Upton Sinclair Biography

Career Highlights

Sinclair's post-World War I period was a combination of an incredible outlay of writing as well as the aforementioned political activisim. In 1927, Oil! was published. Often considered his most effective piece of writing, Oil!, according to critics, illustrated a mark of maturity in Sinclair's writing. Just like the author, the protagonist of the novel rejected the ideals of World War I and was a religious cynic. Oil!, like the majority of Sinclair's fiction, currently is not widely available nor widely read.

During his lifetime, Sinclair received a more generous critical reception abroad than in his homeland. His work was translated into several languages and served, for many Europeans, as an information center about life in the United States. Sir Arthur Conan Doyle, of Sherlock Holmes fame, considered Sinclair one of the world's great novelists. In 1932, Sinclair was a finalist for the Nobel Prize in Literature, although he did not win the award.

Sinclair continued to print most of his novels privately until Viking Press published the Lanny Budd series in the 1940s and 1950s. This series was extremely popular and had a critical following, too. The most respected book in the series was Dragon's Teeth (1942), which chronicled the rise of Nazism in Germany and won the Pulitzer Prize for Fiction. The protagonist in the series — Lanny Budd — is the illegitimate son of a munitions tycoon and witnesses or figures in almost every crucial historical event in a 30-year period, a precursor to the Forrest Gump. Sinclair thought this series of literary history could serve as the texts for school children, but that did not occur.
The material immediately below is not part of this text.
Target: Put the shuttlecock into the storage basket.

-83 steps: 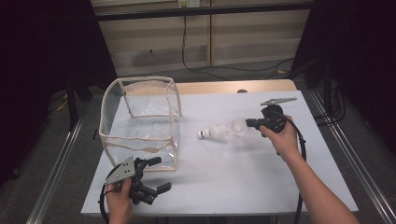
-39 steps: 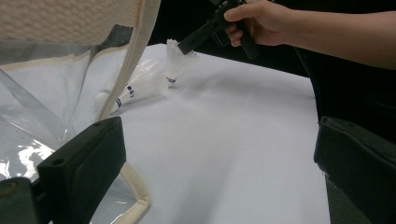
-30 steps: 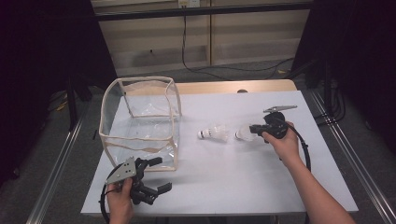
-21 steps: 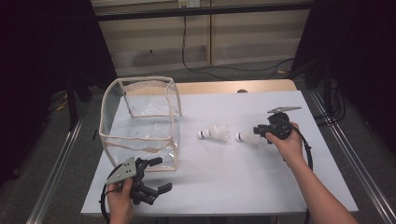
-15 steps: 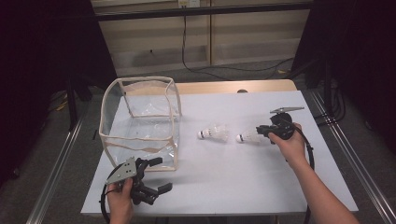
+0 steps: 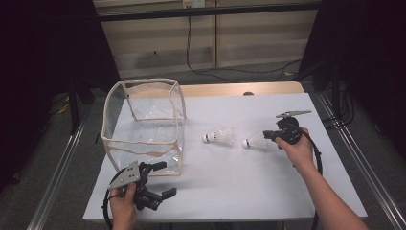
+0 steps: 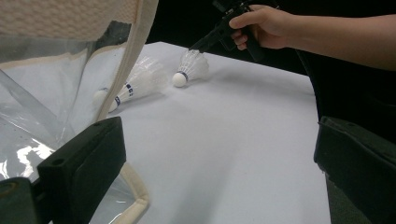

Sinclair moved to Arizona in 1953 and continued to write. The following year his second wife died. Later that year he married his third wife, Mary Elizabeth Willis. After his wedding, Sinclair published The Autobiography of Upton Sinclair. Willis died in 1967, and on November 25, 1968, Sinclair died. For most of the latter part of the twentieth century, Sinclair was not widely read, primarily because literature with themes of social-change was not regarded as quality literature. Many critics felt that quality literature comments on the human condition but does not explicitly advocate change. That perception may be changing. But even if Upton Sinclair's reputation as an important and significant literary figure does not gain widespread acceptance, The Jungle will undoubtedly remain an American classic.